Anzitutto sono i due presupposti distintivi dei diritti umani “originati” nel Ventesimo secolo ad averli resi socialmente e politicamente friabili, ovvero il loro carattere individualistico e soggettivistico. Entrambi hanno posto le basi della strumentalizzazione considerando l’uomo come individuo astratto al di fuori dei suoi legami sociali, religiosi e familiari. Che se ne fa l’uomo concreto e reale della sua proprietà senza che i suoi beni siano godibili dalla sua famiglia? Che senso ha per lui essere libero, quando i membri del suo popolo non lo sono?

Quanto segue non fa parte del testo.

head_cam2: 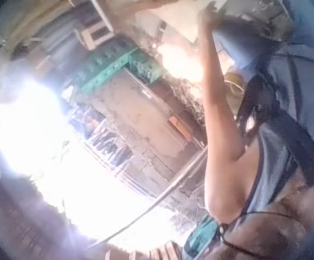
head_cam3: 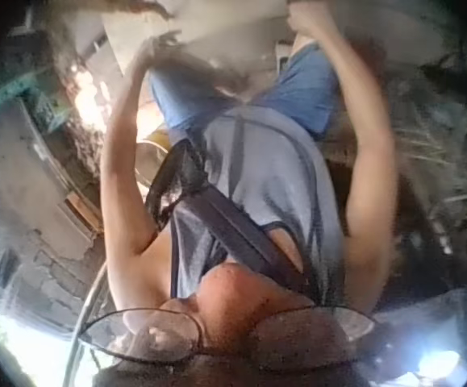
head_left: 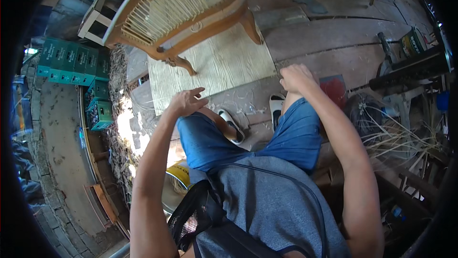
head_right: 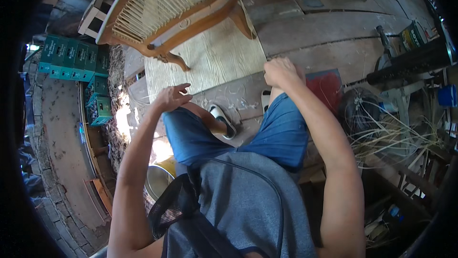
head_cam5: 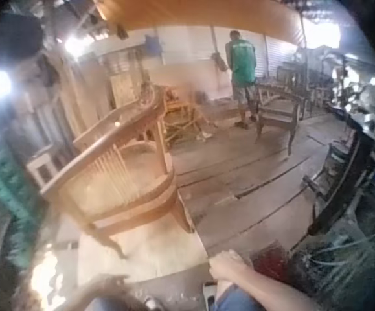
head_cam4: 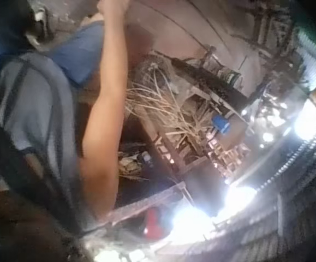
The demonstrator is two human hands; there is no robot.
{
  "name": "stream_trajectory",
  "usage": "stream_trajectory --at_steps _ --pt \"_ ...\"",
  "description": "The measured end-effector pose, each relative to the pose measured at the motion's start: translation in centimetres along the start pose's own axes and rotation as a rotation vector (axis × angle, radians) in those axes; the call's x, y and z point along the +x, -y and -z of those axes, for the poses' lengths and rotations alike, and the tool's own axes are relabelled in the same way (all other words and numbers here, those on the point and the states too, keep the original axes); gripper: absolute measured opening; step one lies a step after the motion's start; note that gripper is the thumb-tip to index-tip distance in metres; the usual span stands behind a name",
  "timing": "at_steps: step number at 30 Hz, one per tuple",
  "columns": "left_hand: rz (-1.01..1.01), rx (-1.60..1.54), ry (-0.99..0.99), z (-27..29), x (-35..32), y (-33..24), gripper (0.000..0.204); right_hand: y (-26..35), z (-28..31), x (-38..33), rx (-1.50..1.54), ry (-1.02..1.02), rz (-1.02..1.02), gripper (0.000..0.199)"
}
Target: Weaving rattan or wicker material into a wooden chair frame.
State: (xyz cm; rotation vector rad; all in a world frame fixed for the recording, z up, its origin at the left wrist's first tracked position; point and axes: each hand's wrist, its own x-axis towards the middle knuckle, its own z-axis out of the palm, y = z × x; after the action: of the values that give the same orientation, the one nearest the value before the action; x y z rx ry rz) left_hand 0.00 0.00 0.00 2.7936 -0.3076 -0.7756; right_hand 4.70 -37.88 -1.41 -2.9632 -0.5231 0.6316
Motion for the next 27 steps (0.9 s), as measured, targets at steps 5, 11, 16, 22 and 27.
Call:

Che vita può essere la sua senza quella dei suoi affetti, o senza poter adorare il suo Dio?
E quando in nome dei “diritti dell’uomo” si distruggono le culture autoctone, introducendo i soli deteriori stili di vita occidentali, come sorprendersi che i popoli così profondamente violentati nella loro identità e specificità non si ribellino?
Come denunciato dal già citato de Benoist, vi sono alcune evidenze nella società globale di oggi difficilmente contestabili che documentano le contraddizioni e derive dell’ideologia dei diritti umani. Anzitutto, il risultato più appariscente di questa ideologia dominante dei diritti è la distruzione morale e giuridica dei rapporti familiari e di quelli religiosi. Entrambi sono destinati a scomparire praticamente con l’imposizione nelle leggi e nelle giurisprudenze dell’individualismo liberal con il conseguente deterioramento dei legami umani in generale.
Questa deriva è suggellata dalla corruzione del significato delle parole che utilizziamo. Nel senso che alle parole non si dà più il senso che hanno. Questo sta succedendo negli ultimi decenni con la teoria del genere [gender] o con quella del razzismo sistematico [Critical Race Theory]. Con l’imporsi di queste ideologie alcuni temi e parole che siamo abituati ad avere care in quanto ereditate dalle nostre tradizioni divengono proibite e motivo di “colpevolezza” o, meglio, d’imputabilità. Sì, perché la caratteristica peculiare di queste due ideologie è che non inducono solo effetti sociali e politici ma anche giuridici. È questo uno dei fattori principali che hanno scatenato il caos e, quindi, l’inflazione e contraddittorietà dei diritti dell’uomo.